§ **Assigned task**:
Once the line holding "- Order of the" is found in the listing below, write it out and each later line exactly, up to and including the one holding "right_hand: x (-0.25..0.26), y".
[[ Data section open ]]
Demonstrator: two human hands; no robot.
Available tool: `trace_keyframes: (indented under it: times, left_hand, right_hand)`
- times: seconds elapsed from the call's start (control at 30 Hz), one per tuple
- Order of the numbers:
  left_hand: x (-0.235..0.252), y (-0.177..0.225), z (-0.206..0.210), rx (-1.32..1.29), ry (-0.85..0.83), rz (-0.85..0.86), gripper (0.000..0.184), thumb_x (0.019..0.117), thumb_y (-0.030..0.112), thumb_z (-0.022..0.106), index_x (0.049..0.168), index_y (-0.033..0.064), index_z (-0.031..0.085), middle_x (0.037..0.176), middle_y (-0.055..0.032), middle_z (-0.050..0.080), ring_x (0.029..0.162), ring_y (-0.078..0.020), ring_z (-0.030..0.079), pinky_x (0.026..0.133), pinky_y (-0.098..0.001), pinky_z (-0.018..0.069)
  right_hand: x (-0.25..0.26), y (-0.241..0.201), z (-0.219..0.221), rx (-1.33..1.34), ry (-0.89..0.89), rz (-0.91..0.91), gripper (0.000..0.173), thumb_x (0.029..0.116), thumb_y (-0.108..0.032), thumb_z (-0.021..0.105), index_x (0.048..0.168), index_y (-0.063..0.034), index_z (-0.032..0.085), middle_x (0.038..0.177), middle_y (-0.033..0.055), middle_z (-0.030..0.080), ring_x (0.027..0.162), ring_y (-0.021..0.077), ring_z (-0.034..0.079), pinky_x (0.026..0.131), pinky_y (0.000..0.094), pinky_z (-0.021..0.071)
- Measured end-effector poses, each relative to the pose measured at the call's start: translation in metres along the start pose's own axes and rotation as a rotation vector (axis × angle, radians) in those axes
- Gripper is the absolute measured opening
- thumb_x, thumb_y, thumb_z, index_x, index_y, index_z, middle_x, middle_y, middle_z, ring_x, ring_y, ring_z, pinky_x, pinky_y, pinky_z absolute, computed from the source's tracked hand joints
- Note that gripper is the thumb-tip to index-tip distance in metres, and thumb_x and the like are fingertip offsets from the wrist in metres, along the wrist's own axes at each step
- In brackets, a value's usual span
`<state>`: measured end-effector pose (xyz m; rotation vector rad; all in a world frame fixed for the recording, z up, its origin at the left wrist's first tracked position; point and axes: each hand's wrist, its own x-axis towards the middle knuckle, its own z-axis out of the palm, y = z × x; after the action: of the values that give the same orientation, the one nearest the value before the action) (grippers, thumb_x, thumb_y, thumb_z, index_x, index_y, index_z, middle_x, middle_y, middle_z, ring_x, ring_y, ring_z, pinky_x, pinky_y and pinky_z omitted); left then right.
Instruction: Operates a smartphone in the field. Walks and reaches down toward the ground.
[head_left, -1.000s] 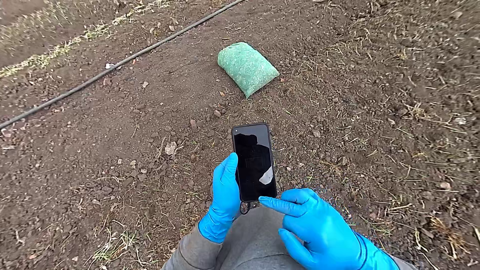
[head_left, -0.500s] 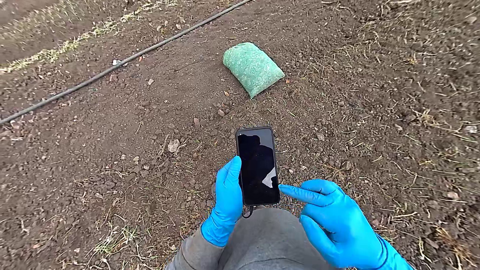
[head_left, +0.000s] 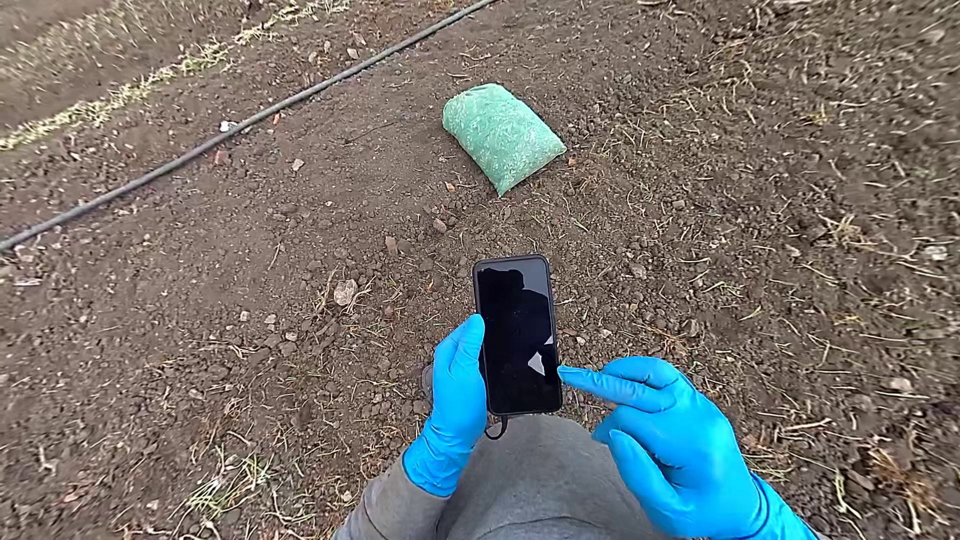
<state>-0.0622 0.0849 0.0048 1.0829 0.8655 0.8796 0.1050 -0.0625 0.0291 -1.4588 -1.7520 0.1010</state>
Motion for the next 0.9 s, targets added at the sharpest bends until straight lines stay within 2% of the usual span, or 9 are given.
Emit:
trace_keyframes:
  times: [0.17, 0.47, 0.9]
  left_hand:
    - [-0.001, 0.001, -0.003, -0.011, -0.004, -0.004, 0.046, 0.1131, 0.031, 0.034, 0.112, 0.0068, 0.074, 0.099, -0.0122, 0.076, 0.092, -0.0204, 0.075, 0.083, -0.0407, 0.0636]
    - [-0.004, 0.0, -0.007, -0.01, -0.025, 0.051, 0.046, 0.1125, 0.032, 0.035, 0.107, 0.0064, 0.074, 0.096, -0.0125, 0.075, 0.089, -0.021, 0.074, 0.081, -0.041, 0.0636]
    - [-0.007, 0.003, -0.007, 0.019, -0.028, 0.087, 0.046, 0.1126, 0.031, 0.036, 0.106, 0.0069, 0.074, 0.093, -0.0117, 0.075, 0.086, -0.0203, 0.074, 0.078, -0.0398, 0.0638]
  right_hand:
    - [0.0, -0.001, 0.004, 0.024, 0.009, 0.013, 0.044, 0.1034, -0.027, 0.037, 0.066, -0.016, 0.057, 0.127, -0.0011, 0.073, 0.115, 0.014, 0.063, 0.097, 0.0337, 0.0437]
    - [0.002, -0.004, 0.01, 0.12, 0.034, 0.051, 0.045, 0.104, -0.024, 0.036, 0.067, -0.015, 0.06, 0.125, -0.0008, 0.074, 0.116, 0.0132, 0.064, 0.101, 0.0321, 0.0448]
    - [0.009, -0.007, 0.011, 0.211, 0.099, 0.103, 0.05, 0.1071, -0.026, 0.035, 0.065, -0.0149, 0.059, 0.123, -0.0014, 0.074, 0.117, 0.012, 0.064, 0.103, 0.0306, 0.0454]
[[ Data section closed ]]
§ **Exercise solution**:
- Order of the numbers:
  left_hand: x (-0.235..0.252), y (-0.177..0.225), z (-0.206..0.210), rx (-1.32..1.29), ry (-0.85..0.83), rz (-0.85..0.86), gripper (0.000..0.184), thumb_x (0.019..0.117), thumb_y (-0.030..0.112), thumb_z (-0.022..0.106), index_x (0.049..0.168), index_y (-0.033..0.064), index_z (-0.031..0.085), middle_x (0.037..0.176), middle_y (-0.055..0.032), middle_z (-0.050..0.080), ring_x (0.029..0.162), ring_y (-0.078..0.020), ring_z (-0.030..0.079), pinky_x (0.026..0.133), pinky_y (-0.098..0.001), pinky_z (-0.018..0.069)
  right_hand: x (-0.25..0.26), y (-0.241..0.201), z (-0.219..0.221), rx (-1.33..1.34), ry (-0.89..0.89), rz (-0.91..0.91), gripper (0.000..0.173), thumb_x (0.029..0.116), thumb_y (-0.108..0.032), thumb_z (-0.021..0.105), index_x (0.048..0.168), index_y (-0.063..0.034), index_z (-0.032..0.085), middle_x (0.038..0.177), middle_y (-0.033..0.055), middle_z (-0.030..0.080), ring_x (0.027..0.162), ring_y (-0.021..0.077), ring_z (-0.034..0.079), pinky_x (0.026..0.131), pinky_y (0.000..0.094), pinky_z (-0.021..0.071)

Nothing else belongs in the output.